A Conversation With the Cast of Fefu and Her Friends

Tunde Skovran takes aim as Fefu

Barnsdall Art park is one of my favorite places in LA. So when I found out A J.U.S.T. Toys was staging a production of Fefu and Her Friends in the Hollyhock house I geekend out. A huge thanks to the cast for sticking around and chatting after the show.

Theater director Kate Jopson isn’t totally sure she believes in fate. But her newest production, a staging of Fefu and Her Friends at Los Angeles’ Hollyhock House at Barnsdall Art Park, has her wondering. The story of an unconventional rich woman, inviting her friends for a weekend-long philharmonic planning session, staged in the house where an actual woman of means lived and plotted ways to support the arts? It’s strange, right?

“It’s interesting because I’m not a very spiritual person,” agrees Tunde Skovran, who plays the role of the titular eccentric. “Before every show I basically have a little conversation with Barnsdall. That’s how I warm up. I’m greeting her, telling her this show is for you. Thank you very much. Her vision was to create a cultural complex here in the Barnsdall park. And that never happened. We are fulfilling her dream after eighty years. It’s interesting. Every time I have this discussion with her, very short, I’m asking for a sign. And I get it. I’m talking about a black cat in the show, a black cat showed up once. Then a black bird showed up. Then tonight I’m asking for a sign and it’s a moth.”

After witnessing the production, which takes place throughout the entire Frank Lloyd Wright-designed house, it’s hard not to believe in a magical spark. Written by María Irene Fornés, the production features poetic monologues and fevered dreams. Eloquent exchanges about the state of love, education, and life. Vulgar jokes and food throwing. In one memorable stretch the audience is broken up into five-person groups and treated to a series of scenes performed in spaces so small the fourth wall feels paper thin. Even though it was first written in 1977, the subjects that tackle feel modern, and the women feel realistically complex.

“We wanted to do something multinational because our production company’s mission is to bring European American artists together and foster collaborations between many culture groups and nations,” explains Julia Ubrankovics. She plays the wheelchair-bound Julia, who over the course of two hours becomes a subject of curiosity, horror, and line of redemption for many of the characters. “We saw this play and Kate brought it to us it was like, this is it. Fornés is Cuban, she’s an immigrant, and she’s a feminist. It’s eight women, all different. It’s about liberation and freedom.”

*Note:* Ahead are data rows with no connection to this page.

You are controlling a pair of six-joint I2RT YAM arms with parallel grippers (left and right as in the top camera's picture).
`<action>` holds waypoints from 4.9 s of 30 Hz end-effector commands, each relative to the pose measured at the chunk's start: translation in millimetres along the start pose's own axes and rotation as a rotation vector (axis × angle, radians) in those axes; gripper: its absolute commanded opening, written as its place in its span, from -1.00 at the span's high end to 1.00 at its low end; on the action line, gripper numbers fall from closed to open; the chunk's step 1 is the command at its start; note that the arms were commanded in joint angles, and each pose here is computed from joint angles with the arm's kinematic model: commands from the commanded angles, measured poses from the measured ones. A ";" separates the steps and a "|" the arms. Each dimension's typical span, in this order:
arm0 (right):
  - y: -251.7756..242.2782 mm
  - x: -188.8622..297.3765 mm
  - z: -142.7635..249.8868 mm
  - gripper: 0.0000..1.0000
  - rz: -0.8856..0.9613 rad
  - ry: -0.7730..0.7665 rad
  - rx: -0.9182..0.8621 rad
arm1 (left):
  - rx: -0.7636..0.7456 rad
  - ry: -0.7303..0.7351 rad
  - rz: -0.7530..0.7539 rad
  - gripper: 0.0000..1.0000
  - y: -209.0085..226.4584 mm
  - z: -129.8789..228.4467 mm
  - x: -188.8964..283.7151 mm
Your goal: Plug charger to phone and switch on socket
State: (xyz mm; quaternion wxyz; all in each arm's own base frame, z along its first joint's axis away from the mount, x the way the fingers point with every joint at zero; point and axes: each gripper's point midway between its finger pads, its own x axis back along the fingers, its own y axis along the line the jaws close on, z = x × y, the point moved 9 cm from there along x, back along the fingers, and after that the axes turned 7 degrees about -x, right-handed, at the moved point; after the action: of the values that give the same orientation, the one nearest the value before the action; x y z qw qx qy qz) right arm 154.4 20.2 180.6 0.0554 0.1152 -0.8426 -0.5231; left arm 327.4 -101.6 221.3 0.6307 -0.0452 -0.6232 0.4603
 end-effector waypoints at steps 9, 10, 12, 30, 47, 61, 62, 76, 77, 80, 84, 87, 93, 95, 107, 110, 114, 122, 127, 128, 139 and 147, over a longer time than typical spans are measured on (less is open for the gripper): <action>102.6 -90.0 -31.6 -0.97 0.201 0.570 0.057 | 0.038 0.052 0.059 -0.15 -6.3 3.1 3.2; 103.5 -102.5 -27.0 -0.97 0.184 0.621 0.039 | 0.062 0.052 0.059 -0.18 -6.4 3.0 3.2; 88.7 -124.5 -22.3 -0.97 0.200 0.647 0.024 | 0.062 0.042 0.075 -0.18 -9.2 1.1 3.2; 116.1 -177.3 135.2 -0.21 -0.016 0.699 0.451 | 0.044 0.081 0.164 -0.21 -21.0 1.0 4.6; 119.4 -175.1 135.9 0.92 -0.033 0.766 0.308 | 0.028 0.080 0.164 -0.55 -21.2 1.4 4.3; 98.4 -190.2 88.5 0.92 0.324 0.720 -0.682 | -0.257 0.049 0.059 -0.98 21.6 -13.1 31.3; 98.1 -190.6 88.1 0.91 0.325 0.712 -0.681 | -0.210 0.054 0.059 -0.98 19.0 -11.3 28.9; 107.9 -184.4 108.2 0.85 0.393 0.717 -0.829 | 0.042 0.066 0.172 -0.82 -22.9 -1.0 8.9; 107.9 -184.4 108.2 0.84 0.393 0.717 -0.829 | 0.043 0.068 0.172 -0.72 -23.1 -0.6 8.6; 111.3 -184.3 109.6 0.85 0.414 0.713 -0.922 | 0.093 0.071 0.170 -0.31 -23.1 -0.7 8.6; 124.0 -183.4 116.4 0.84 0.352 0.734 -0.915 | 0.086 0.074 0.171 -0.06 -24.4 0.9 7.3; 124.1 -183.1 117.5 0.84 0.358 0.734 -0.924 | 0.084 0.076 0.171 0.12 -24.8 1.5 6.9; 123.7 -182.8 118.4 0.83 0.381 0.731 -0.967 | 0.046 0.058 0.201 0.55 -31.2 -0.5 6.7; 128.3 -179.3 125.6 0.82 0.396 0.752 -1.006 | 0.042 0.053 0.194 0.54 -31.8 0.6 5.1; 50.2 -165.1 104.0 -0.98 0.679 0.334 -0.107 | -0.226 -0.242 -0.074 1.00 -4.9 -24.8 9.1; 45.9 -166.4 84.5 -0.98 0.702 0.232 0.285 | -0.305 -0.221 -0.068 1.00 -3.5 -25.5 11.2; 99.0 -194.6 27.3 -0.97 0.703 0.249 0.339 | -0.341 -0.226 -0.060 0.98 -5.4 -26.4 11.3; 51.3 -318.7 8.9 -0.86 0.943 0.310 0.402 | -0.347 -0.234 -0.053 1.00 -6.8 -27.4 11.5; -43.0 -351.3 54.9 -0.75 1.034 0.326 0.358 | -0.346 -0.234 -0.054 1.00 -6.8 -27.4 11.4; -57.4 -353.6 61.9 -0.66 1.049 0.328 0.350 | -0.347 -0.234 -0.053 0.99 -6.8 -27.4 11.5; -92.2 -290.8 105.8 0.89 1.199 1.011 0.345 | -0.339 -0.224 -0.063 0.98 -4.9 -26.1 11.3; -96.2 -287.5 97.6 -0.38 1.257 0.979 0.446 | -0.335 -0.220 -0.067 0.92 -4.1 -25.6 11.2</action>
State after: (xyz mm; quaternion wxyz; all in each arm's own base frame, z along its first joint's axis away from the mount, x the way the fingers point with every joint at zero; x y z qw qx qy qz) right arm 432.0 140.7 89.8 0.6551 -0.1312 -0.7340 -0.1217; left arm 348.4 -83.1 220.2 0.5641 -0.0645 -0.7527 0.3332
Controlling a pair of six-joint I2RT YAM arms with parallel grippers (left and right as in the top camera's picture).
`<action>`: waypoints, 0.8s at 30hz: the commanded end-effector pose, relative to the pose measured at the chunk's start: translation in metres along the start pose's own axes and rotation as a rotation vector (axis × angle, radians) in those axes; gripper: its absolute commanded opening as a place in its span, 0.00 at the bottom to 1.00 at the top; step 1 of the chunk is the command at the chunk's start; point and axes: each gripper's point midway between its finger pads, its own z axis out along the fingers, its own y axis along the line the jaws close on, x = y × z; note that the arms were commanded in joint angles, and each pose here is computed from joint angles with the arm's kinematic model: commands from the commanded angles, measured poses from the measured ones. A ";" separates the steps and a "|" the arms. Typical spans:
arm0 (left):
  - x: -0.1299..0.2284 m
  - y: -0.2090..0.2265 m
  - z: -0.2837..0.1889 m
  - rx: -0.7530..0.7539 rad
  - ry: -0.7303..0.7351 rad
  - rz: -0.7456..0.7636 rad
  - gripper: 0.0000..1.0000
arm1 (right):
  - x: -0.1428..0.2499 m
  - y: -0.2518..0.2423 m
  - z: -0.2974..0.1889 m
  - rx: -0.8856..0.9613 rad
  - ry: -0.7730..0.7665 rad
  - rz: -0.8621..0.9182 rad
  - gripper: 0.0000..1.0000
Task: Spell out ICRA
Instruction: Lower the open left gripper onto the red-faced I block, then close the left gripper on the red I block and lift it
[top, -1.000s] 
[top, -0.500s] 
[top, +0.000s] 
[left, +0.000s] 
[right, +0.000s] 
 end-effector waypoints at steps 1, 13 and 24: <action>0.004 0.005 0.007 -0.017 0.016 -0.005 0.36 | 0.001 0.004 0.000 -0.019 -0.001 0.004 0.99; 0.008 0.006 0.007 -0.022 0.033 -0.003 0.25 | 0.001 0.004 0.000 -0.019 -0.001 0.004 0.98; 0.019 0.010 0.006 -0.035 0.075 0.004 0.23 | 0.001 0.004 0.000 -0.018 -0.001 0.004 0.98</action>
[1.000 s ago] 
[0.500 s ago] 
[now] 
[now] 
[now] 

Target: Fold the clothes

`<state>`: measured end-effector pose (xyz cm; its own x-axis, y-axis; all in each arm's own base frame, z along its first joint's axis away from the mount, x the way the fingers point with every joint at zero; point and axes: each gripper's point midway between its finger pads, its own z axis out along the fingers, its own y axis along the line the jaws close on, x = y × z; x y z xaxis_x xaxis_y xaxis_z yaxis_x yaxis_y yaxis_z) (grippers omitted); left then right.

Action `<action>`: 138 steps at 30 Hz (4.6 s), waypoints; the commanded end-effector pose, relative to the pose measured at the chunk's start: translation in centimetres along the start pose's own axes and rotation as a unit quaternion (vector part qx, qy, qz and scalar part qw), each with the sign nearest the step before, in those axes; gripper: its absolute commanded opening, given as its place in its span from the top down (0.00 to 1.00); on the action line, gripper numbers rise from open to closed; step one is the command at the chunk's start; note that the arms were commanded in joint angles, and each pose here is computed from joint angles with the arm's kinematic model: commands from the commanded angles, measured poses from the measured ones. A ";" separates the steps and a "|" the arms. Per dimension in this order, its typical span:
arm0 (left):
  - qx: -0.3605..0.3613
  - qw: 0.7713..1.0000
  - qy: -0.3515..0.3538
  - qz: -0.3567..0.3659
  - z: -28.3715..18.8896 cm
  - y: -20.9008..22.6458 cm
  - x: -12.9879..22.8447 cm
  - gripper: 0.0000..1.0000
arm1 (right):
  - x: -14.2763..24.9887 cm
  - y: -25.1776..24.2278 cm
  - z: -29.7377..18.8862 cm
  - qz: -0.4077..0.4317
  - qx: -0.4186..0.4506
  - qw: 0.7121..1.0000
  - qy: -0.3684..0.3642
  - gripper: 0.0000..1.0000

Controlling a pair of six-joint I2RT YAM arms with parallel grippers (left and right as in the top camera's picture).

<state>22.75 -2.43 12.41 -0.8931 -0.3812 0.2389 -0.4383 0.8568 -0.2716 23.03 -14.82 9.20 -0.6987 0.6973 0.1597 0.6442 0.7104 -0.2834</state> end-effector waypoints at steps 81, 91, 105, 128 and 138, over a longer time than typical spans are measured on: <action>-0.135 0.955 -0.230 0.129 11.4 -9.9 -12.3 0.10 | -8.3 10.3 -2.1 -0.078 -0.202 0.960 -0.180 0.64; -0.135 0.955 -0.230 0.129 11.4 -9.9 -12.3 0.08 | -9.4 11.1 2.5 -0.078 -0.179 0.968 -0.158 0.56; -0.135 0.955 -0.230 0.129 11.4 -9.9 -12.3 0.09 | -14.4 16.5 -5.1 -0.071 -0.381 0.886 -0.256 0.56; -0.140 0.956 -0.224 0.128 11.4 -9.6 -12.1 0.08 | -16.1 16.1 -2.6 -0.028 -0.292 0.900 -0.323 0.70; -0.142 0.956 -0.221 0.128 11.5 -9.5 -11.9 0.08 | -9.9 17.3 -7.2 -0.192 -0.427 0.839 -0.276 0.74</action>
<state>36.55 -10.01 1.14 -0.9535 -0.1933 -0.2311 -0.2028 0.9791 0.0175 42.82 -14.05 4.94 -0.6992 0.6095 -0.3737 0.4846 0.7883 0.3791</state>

At its center, Fefu and Her Friends is play about everything…even if it seems to pride itself more on the questions it raises than the answers it provides. Through their interactions the women are forced to confront the nature or mortality. The line between love and sex. The value of education. And the dangerous of class divisions. The director and her actors all agree — it doesn’t matter what the viewer takes away from the smorgasbord of themes, as long as they’re forced to think and feel.

“I think there’s two parts of this play that I really related to,” Jopson muses. “Julia’s scene that’s in the little room in there where it’s such a dark view of society, but it’s the thing that I always fear — that we’re not really in control of our own fates and that culture and society have created so much for us. How much can we really get out of? I did A Doll’s House for my thesis in graduate school, and that was a big part. I hated that play and then suddenly in my late 20s I realized we become dolls. It’s very hard as a woman to not get beaten in by society. To not compromise and change in ways to the point where your sixteen-year-old self wouldn’t recognize you at thirty. There’s way where it’s not as overt as crippled physically, but I think that’s why Fornés made it physical. It’s what happens inside you. Gradually it starts wearing away until you realize you’re succumbing to these things that you never imagined you would.”

But for every dark point, the writer and crew offer up a counterpoint. For Jopson that came in the speech of the free-spirited character Emma, who encourages the women to cut loose.

“There’s this idea where you can strip away until you find yourself and what that is,” she continues. “So both of those. The darkest part of how I view humanity and then the most hopeful of what we can be. I love that they’re both in the same play.”

It’s that belief in the good that everyone involved with Fefu and Her Friends holds close to their hearts. Why not? They staged a play that no one usually touches, in a historical landmark that’s never hosted a cultural event quite like this. And to hear them tell it, they’re already dreaming of mounting similarly ambitious productions.

“We creating a wining situation for everyone,” says Ubrankovics. “Everyone involved was a winner in this. It was amazing because Hollyhock and the city of Los Angeles are perfect partners. And it’s been fantastic to work with Kate since we’ve been working with her and she had our trust. It was good for the house because we brought life in. It’s good for the city because now it’s open to the public. It all came together in a way that’s good for everyone. It’s a very powerful platform.”